## [Listed records]
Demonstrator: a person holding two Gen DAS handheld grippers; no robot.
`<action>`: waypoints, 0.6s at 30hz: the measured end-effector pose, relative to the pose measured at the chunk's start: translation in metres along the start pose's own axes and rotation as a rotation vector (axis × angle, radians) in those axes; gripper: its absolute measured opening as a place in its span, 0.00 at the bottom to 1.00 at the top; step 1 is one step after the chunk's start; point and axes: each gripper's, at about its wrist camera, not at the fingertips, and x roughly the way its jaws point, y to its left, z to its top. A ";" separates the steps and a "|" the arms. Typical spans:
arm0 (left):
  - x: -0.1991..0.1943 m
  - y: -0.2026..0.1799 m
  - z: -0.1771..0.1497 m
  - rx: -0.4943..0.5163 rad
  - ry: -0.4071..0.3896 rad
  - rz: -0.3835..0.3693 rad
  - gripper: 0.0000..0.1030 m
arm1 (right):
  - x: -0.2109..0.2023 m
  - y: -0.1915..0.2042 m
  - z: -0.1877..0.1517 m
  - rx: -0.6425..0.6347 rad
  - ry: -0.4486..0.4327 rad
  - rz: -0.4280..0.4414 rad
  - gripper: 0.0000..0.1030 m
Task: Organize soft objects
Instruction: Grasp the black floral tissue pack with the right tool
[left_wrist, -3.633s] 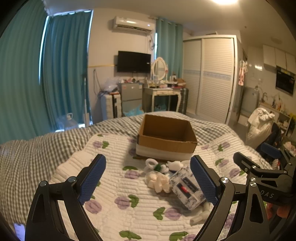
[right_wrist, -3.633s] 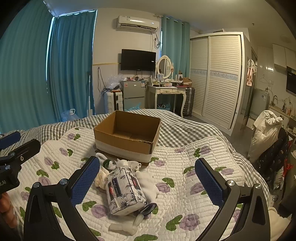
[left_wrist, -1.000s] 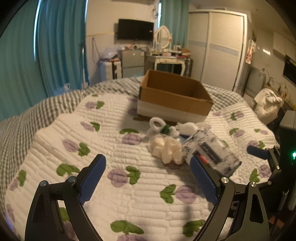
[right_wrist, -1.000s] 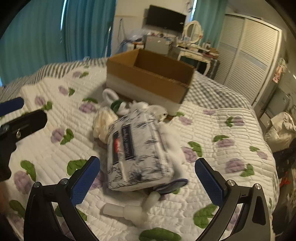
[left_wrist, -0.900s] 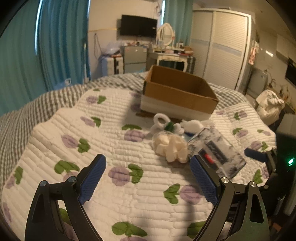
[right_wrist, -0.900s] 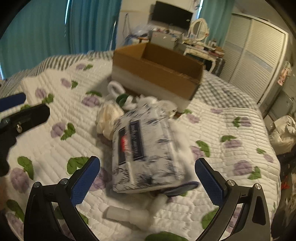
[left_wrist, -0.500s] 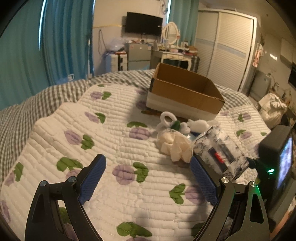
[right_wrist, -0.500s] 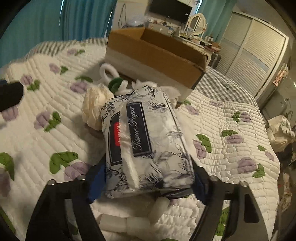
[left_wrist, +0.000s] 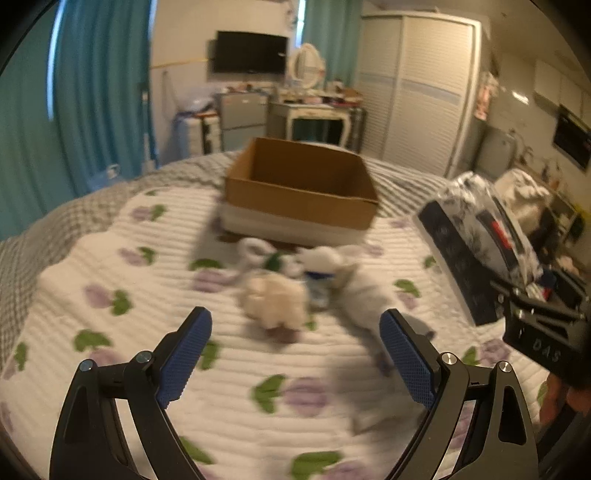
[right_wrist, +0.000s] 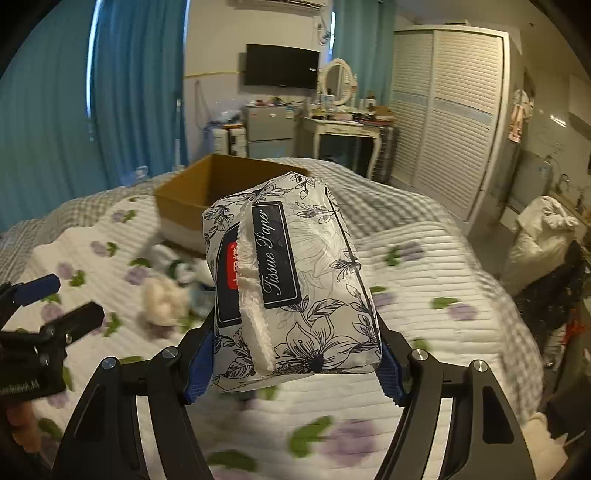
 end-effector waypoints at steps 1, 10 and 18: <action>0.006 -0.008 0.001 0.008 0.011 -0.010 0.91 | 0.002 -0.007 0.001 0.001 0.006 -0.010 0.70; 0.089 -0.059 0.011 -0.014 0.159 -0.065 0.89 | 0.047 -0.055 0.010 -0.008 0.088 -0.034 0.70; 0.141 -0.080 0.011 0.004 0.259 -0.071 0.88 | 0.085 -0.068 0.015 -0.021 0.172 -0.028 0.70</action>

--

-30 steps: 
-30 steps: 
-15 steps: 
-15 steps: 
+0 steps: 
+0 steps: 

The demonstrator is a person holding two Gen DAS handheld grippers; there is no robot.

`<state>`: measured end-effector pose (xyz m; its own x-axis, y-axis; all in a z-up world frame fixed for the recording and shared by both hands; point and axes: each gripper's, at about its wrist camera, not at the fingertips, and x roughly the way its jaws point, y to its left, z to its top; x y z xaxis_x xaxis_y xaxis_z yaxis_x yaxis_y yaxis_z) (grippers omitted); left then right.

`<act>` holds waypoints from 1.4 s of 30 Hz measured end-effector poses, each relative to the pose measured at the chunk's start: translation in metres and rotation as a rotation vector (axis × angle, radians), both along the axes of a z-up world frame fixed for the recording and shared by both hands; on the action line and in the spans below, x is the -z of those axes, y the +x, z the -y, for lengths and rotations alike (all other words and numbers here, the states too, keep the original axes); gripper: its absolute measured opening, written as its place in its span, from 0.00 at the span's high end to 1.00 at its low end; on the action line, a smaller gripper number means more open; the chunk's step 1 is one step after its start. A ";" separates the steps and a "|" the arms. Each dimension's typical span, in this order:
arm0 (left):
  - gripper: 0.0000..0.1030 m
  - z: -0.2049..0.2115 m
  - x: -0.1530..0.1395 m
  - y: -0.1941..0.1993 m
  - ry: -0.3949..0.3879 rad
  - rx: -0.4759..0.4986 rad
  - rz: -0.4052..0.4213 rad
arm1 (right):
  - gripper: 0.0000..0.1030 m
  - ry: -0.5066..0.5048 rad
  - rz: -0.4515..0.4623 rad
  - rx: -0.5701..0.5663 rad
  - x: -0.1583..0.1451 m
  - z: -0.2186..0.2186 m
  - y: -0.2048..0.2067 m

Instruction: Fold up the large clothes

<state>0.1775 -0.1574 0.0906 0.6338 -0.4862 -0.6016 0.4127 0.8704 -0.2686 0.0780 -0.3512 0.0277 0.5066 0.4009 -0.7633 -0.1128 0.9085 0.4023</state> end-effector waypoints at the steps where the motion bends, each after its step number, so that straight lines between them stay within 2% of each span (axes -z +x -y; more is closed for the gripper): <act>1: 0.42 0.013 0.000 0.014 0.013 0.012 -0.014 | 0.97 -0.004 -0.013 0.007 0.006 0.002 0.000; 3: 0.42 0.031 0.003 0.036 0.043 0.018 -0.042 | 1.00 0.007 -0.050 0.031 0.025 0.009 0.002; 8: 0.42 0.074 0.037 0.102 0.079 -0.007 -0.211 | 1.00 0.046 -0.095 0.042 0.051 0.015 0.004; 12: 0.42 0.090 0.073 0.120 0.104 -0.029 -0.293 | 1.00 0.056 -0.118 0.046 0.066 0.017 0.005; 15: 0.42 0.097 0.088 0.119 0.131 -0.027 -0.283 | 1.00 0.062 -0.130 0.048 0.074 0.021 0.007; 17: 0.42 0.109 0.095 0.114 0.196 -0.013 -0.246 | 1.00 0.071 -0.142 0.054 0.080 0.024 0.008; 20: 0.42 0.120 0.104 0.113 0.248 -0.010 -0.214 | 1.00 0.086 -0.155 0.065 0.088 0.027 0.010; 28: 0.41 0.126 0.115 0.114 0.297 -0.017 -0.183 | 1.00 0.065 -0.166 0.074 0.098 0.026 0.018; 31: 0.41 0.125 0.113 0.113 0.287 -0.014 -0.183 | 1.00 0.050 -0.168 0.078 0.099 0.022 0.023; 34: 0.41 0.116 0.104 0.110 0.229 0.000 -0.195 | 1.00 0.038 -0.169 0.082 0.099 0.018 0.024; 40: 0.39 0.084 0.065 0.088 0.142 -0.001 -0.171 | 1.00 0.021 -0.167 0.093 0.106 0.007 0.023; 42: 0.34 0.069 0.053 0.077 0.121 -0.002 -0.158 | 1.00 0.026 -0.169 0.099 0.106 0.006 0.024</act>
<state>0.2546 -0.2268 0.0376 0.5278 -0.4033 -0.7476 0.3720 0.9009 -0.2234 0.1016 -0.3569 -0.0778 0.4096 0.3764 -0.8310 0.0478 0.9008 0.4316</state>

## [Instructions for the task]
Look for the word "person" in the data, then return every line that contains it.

## [Your response]
Demonstrator: a person holding two Gen DAS handheld grippers; no robot.
The demonstrator is a person holding two Gen DAS handheld grippers; there is no robot.

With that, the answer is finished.